Prime Minister Netanyahu makes controversial call in fight against the outbreak

JERUSALEM - Israel's government will invoke emergency regulations to speed up the deployment of cyber monitoring in the fight against the new coronavirus, Prime Minister Benjamin Netanyahu said on Monday.

The plan to use anti-terrorist technology to track infected people and anyone with whom they have come in contact drew criticism from civil rights groups when Netanyahu first proposed it over the weekend.


Such a move would normally require parliamentary consent. Netanyahu moved to circumvent that process when he said in a nationally televised address on Monday night that his cabinet would invoke emergency regulations overnight to put the order into effect, for 30 days only.

"Israel is a democracy and we must maintain the balance between civil rights and the public's needs," Netanyahu said. "These tools will very much assist us in locating the sick and stopping the virus from spreading."
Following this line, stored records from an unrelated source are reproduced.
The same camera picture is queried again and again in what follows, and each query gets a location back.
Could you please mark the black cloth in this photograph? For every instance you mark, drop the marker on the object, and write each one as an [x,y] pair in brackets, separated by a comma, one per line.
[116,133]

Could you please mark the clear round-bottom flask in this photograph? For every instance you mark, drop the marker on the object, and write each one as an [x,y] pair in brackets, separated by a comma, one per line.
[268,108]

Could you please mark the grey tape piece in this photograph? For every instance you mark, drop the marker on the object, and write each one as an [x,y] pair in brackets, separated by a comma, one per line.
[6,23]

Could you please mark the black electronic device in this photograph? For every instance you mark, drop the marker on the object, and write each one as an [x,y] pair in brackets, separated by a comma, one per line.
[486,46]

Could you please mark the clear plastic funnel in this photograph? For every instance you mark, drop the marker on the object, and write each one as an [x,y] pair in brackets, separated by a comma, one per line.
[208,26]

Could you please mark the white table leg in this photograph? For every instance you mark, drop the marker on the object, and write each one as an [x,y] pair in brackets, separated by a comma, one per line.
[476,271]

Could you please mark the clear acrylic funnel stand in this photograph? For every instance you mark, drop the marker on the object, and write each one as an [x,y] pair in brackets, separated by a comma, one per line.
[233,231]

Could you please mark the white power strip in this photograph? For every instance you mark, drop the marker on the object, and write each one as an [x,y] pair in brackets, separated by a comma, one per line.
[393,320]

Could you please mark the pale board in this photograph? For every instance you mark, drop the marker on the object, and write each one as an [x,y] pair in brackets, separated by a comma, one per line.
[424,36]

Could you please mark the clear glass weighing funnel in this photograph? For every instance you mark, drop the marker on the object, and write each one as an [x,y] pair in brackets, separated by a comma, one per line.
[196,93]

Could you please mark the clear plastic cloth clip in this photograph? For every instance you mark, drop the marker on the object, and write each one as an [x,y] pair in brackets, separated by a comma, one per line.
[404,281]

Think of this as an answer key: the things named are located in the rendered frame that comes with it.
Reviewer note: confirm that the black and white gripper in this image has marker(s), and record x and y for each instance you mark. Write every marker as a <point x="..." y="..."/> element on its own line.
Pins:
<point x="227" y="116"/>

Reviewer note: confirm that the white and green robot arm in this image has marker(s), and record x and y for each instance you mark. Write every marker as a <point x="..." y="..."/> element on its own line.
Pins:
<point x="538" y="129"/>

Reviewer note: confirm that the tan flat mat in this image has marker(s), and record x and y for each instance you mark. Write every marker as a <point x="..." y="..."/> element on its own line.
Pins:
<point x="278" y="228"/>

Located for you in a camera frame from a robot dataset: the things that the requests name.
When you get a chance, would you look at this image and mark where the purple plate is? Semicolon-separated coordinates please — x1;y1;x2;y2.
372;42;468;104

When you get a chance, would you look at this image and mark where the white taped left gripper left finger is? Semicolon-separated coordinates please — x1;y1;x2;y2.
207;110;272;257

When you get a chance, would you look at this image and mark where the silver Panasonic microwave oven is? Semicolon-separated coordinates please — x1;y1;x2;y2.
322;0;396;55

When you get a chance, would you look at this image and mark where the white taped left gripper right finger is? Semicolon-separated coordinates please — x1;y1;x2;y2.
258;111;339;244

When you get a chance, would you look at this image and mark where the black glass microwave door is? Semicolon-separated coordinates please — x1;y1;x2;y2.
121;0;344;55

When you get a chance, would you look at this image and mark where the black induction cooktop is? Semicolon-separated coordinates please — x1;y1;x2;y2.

The Association for Civil Rights in Israel called the move, "a dangerous precedent and a slippery slope."

Further measures announced by Netanyahu on Monday included putting most the country's public sector workforce on a one-month leave and reducing private-sector employees to 30 percent attendance at their workplaces.

There are nearly 300 confirmed cases of the respiratory illness that can cause pneumonia in Israel and no fatalities reported so far.

Israel has taken stringent steps to contain coronavirus - closing schools, malls, restaurants and most places of leisure, as well as limiting gatherings to 10 people.

Israel's defense minister said on Monday that some empty hotels would be converted to isolation centers for patients, and would begin operating this week.

The measures even affected the swearing-in of The Knesset, Israel's parliament. Lawmakers on Monday took the oath in groups of three at a time to comply with the social distancing instructions, instead of the usual ceremony attended by all 120 parliamentarians.

The March 2 election, the third in less than a year, has left the country in a political deadlock with Netanyahu's caretaker government running the country on a version of the 2019 budget.

The Finance Ministry's chief economist said on Monday that Israel's economy will likely grow between zero and 1 percent in 2020, if the impact of the coronavirus subsides by June. A recession would be inevitable if the health crisis continues for a longer period, she said.

In the Palestinian territories, 39 coronavirus cases have been confirmed in the occupied West Bank, with none in the Gaza Strip. The Palestinian Health Ministry said on Monday that anyone coming into the West Bank from Jordan must go into self-isolation for 14 days.